* [What is being asked]:
Isolate every line in the records below with "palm" in it.

<<<<

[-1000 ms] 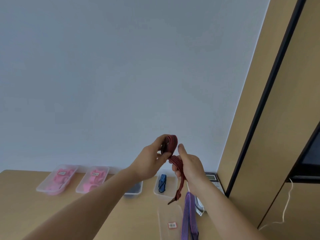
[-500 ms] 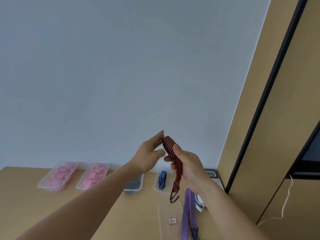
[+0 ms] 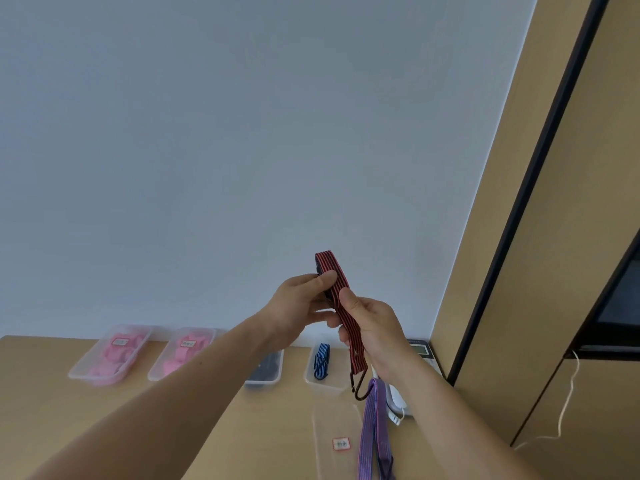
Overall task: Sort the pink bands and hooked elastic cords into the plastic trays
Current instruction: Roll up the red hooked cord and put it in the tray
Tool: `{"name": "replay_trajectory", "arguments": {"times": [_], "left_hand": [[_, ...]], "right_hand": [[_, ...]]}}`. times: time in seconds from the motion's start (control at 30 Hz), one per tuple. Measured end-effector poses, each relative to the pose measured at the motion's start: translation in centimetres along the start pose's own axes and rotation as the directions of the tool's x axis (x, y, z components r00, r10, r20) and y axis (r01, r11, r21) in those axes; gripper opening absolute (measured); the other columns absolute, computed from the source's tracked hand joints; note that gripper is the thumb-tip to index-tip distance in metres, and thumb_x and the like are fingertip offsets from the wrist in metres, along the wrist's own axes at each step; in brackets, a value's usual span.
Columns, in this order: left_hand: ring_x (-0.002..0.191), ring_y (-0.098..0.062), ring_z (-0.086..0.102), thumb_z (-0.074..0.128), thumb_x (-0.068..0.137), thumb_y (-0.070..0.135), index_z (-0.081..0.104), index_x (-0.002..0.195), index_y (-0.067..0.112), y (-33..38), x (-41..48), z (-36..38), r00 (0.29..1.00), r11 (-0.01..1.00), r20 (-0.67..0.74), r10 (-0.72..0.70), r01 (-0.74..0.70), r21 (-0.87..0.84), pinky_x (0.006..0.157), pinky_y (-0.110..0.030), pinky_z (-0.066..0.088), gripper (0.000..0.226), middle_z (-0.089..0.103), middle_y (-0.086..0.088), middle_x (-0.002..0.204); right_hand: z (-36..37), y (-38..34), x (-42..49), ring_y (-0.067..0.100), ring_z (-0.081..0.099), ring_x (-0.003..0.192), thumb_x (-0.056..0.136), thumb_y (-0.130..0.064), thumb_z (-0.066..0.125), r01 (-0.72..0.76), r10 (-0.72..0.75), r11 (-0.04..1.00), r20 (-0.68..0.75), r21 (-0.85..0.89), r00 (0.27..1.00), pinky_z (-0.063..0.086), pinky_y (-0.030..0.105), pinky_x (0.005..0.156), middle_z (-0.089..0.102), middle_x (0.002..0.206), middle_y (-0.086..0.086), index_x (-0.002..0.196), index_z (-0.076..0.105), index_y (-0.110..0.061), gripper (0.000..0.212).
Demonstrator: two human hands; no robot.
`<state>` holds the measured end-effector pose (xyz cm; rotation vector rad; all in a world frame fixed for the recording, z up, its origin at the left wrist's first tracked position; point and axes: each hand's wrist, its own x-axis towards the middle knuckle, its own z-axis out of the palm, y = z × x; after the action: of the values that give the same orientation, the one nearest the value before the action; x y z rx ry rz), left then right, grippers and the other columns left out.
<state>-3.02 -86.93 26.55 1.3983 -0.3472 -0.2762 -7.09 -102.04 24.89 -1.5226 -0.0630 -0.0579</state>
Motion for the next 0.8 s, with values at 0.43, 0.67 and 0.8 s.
{"name": "replay_trajectory", "arguments": {"times": [0.43,0.67,0.8], "left_hand": [[0.097,-0.011,0.069,0.065,0.093,0.016,0.053,0.127,0.012,-0.5,0.1,0.9,0.946,0.87,-0.058,0.318,-0.267,0.415,0.085,-0.029,0.058,0.036,0.068,0.002,0.108],[0.106,-0.007,0.058,0.061,0.095,0.022,0.048,0.139,0.022,-1.7,-0.1,-0.2,0.82,0.403,0.212,0.532,-0.466,0.788,0.087,-0.014,0.047,0.046,0.058,0.01,0.129],[0.11,-0.01,0.055,0.063,0.093,0.013,0.051,0.141,0.02,-2.3,-0.4,-0.9,0.766,0.211,0.333,0.55,-0.513,0.832,0.083,0.006,0.031,0.051,0.049,0.002,0.146]], "right_hand": [[-0.8,0.4,-0.2,0.015,0.058,0.049,0.095,-0.044,0.059,-0.096,0.086,0.989,-0.1,-0.109,0.991,0.042,0.021,0.046,0.072,0.067,0.006,0.082,0.073,-0.009,0.04],[-0.8,-0.3,0.0,0.023,0.062,0.061,0.099,-0.029,0.043,-0.206,0.203,0.973,0.036,0.102,0.978,0.038,0.029,0.053,0.072,0.086,0.018,0.102,0.069,0.004,0.042],[-1.2,-0.9,-0.1,0.03,0.066,0.076,0.098,-0.061,0.036,-0.276,0.238,0.944,0.207,0.181,0.949,0.043,0.031,0.062,0.066,0.093,0.018,0.112,0.068,-0.001,0.069]]}}
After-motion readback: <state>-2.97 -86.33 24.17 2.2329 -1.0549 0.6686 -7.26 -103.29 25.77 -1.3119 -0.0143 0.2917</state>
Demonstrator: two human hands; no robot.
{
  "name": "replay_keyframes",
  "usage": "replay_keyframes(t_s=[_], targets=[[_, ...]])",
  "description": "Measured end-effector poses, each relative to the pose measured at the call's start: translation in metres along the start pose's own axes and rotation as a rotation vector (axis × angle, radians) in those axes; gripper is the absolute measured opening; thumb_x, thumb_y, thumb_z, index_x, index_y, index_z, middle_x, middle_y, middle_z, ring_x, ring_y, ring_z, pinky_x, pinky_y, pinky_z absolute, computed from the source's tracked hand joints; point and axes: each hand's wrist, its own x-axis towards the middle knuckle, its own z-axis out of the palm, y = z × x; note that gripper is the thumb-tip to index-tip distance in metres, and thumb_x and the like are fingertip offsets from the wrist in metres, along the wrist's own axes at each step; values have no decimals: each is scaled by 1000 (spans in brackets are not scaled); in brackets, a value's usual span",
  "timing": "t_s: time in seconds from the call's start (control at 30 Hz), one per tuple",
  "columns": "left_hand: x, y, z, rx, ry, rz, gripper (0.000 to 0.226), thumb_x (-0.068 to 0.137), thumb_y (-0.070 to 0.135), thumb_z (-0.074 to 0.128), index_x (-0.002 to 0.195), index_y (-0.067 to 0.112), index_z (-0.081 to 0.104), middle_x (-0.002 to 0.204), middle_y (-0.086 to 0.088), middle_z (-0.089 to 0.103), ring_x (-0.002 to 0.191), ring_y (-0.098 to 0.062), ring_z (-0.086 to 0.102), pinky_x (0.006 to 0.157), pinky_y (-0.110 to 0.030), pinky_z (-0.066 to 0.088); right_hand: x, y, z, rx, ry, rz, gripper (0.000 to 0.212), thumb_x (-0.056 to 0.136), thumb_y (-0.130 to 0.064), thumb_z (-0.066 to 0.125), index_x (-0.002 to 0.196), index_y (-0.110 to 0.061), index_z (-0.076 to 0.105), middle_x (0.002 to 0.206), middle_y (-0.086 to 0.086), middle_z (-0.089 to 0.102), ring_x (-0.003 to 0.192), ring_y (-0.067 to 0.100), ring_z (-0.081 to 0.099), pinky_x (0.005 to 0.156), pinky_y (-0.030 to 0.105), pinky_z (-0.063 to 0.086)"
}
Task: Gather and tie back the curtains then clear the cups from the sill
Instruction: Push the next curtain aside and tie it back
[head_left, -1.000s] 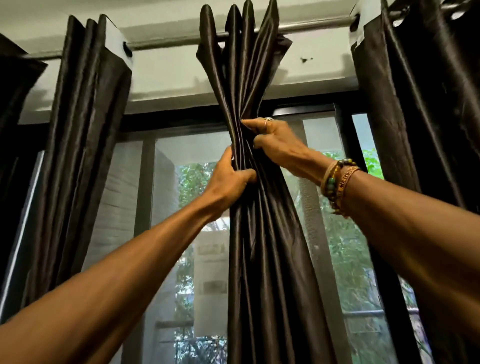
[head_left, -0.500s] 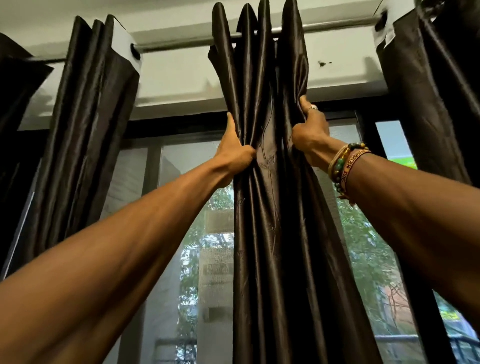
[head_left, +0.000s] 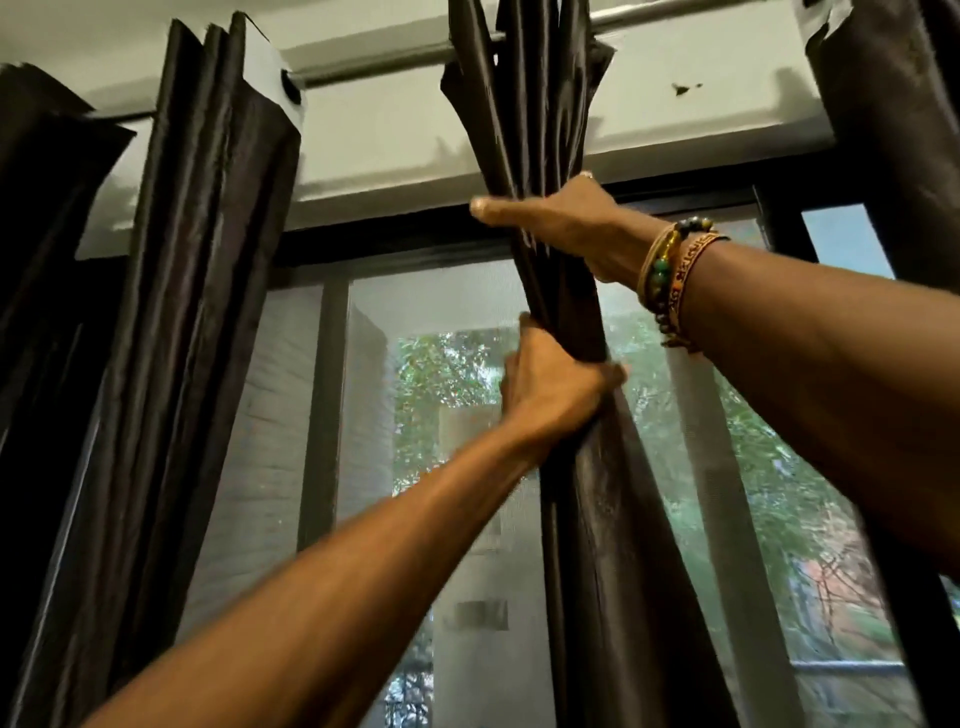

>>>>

* [Worked solution]:
`<state>` holds the measured end-effector pose (xyz cm; rotation vector rad; all in a world frame fixed for the recording, z up, its origin at the left wrist's first tracked position; point and axes: each hand's wrist, its own x-axis towards the middle knuckle, its own z-axis out of the palm, y = z × x; after the action: of the values that give the same orientation, the one nearest the value before the action; x y z rx ry rz), left then right, grippers and the other columns left out.
  "description": "Measured end-effector poses, each relative to the pose measured at the call's start: translation in metres along the start pose's own axes and rotation as a rotation vector (axis × angle, radians) in those axes; gripper is the absolute measured opening; thumb_x, thumb_y, thumb_z, index_x, index_y, index_z, middle_x, middle_y, middle_z, ring_x, ring_y, ring_z, pinky_x, pinky_y, pinky_z absolute, computed from the source's tracked hand joints; point and axes: each hand's wrist, its own x-axis towards the middle knuckle, its own z-axis out of the palm, y = z × x; note that gripper is the thumb-tip to index-tip distance in metres, and thumb_x and the like are fingertip offsets from the wrist in metres, along the wrist's own axes at each step; values have no decimals: each is scaled by 1000 (spans in brackets are not scaled); in brackets, a value's usual span",

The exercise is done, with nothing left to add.